Furthermore, at step 448, the identification score between the master electronic user account M and the given existing electronic user account X is increased, to indicate a higher likelihood that the two electronic user accounts are associated with the same real-world user. The amount of the increase may be based on the type of user attribute associated with the information score S_i. This increase may be defined by identification rules.

At step 456, the information score for the given electronic user account X_i and user attribute type / is identified as having been treated and returns to step 420 to further determine whether there remain similar existing responses to be treated.

At step 464, it is determined whether the given information score is lower than a lower information score threshold (TLIS). This threshold corresponds to a response score that indicates that the user-provided response confirms a mismatch/difference between the give type of user attribute stored within the master electronic dataset associated with the master electronic user account M with respect to the given existing electronic dataset associated with the existing electronic user account X. As described elsewhere, this represents a situation where the user provided a response that indicates a dissimilarity between the master electronic user account M and the existing electronic user account X.

Where the information score S_i is below the lower threshold TLIS, the method 188a proceeds to step 472 to decrease the authentication score for the master electronic user account M, to indicate a lower level of verification/authentication of the user entity. The amount of the decrease may be based on the type of user attribute associated with the information score S_i, this decrease may be defined by authentication rules.

Furthermore, at step 480, the identification score between the master electronic user account M and the given existing electronic user account X is decreased, to indicate a lower likelihood that the two electronic user accounts are associated with the same real-world user. The amount of the decrease may be based on the type of user attribute associated with the information score S_i. This decrease may be defined by identification rules.

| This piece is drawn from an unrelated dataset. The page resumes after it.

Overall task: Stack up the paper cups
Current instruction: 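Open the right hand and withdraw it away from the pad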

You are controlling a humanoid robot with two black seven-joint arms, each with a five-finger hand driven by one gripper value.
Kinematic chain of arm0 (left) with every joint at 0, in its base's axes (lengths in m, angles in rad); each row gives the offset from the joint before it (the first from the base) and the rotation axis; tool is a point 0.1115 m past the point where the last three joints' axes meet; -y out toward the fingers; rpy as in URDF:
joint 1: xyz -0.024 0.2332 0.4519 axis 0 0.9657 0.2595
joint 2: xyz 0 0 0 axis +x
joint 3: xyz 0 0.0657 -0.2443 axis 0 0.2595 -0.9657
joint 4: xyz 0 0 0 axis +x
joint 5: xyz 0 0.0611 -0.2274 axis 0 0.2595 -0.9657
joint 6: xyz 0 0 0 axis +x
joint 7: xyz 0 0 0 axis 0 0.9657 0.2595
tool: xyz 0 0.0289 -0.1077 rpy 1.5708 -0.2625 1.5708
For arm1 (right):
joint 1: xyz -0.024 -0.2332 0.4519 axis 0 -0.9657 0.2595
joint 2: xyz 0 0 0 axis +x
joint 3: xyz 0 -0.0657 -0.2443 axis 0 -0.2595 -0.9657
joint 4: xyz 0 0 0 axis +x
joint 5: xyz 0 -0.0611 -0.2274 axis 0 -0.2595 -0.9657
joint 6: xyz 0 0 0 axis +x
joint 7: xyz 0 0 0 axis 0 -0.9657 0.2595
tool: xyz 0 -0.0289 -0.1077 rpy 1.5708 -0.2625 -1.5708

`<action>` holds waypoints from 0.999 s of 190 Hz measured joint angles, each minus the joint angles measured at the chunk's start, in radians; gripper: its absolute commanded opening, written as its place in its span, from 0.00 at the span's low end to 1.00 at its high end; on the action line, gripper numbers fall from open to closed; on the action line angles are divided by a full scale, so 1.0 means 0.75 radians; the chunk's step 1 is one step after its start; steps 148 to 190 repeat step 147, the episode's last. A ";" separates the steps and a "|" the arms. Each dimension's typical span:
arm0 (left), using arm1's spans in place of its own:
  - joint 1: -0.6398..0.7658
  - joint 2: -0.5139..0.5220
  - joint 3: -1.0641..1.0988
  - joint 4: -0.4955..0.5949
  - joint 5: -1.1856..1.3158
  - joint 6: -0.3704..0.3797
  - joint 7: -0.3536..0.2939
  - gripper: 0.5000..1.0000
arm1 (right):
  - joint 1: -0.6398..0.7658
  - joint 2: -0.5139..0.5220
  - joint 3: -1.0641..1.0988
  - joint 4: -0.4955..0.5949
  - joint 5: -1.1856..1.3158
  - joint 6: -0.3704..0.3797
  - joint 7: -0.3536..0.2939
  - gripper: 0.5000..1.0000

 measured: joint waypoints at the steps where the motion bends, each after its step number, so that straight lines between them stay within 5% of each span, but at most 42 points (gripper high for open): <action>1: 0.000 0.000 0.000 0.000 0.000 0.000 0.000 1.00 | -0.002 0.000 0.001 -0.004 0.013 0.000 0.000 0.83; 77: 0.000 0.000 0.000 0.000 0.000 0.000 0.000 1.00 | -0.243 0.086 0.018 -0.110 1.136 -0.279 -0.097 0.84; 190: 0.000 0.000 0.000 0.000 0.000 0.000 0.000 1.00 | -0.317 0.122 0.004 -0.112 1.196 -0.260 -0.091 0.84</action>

An information score that is neither higher than the upper threshold TUIS, nor lower than the lower threshold TLIS represents a situation where the user- provided response neither confirmed a similarity between the electronic user accounts, nor confirmed a difference between the electronic user accounts. Accordingly, the authentication score for the master electronic dataset M and the identification score for the pairing are not adjusted. As illustrated elsewhere herein, the information scores to informational requests across a set of a plurality pairings of the master electronic user account and an existing electronic user account can have the effect of increasing (or decreasing) identification score between the existing electronic user accounts of those pairings. Referring now to Figure 13B, therein illustrated is a flow chart showing the operational steps of a method 188b for adjusting identification scores for existing electronic datasets across a set of a plurality of pairings of electronic datasets. The method 188b illustrates sub-steps of step 188 of method 140 for carrying out combined authentication and identification.

At step 488, it is determined whether there remain any triplets of electronic user accounts that have not been treated.

A triplet of electronic user accounts refers to a set of three electronic user accounts arranged in at least two pairings. A first of the electronic user accounts (ex: the master electronic user accounts M) is paired with each of the other two electronic user accounts, thereby forming the at least two pairings. Attribute types of the electronic user accounts in each of the two pairings may be compared, thereby generating an identification score for each pairing of electronic user accounts. At step 496, a triplet of electronic user accounts that has not yet been treated is retrieved. For example, and as illustrated, the existing electronic user accounts X can be another master electronic user account stored in the master database 32 or an electronic user account stored in an external database 40 administrated by an external organization that offers a service used by the user entity. The identification scores for the at least two pairings of electronic user accounts within the triplet are also retrieved.

At step 504, the identification scores of the triplets are updated based on transitivity, as described elsewhere herein. That is, within the triplet, although two of the electronic user accounts have not been paired and compared, an identification score between these two electronic user accounts can be updated. The update of the identification score can be carried out based on each of their respective identification scores in relation to the first electronic user account (ex: the master electronic user accounts M) within the at least two pairings. At step 512, the triplet of electronic user accounts is identified as having been treated and the method further returns to step 488 to further determine whether there remain triplets of electronic datasets to be treated.

Referring now to Figure 13C, therein illustrated is a flow chart of the operation steps of a method 504 for adjusting identification scores for a triplet of electronic user accounts by transitivity. The method 504 illustrates sub-steps of step 504 of method 188b for adjusting identification scores for existing electronic user accounts across a set of a plurality of pairings of electronic user accounts.

As described elsewhere herein, the triplet of electronic user accounts is retrieved at step 496, which leads to the updating of identification scores.

At step 514, the identification score (ex: as updated according to method 188a described herein) of a first pairing of electronic user accounts of the triplet is compared with an equal threshold (TE) and the identification score (ex: as also updated according to method 188a described herein) of a second pairing of electronic user accounts of the triplet is also compared with the equal threshold. The equal threshold corresponds to a threshold level of the identification score indicating that the electronic user accounts for that identification score are sufficiently related (i.e. high likelihood of being associated with the same user entity) such that the indication may be used to adjust the identification score of another pairing by transitivity.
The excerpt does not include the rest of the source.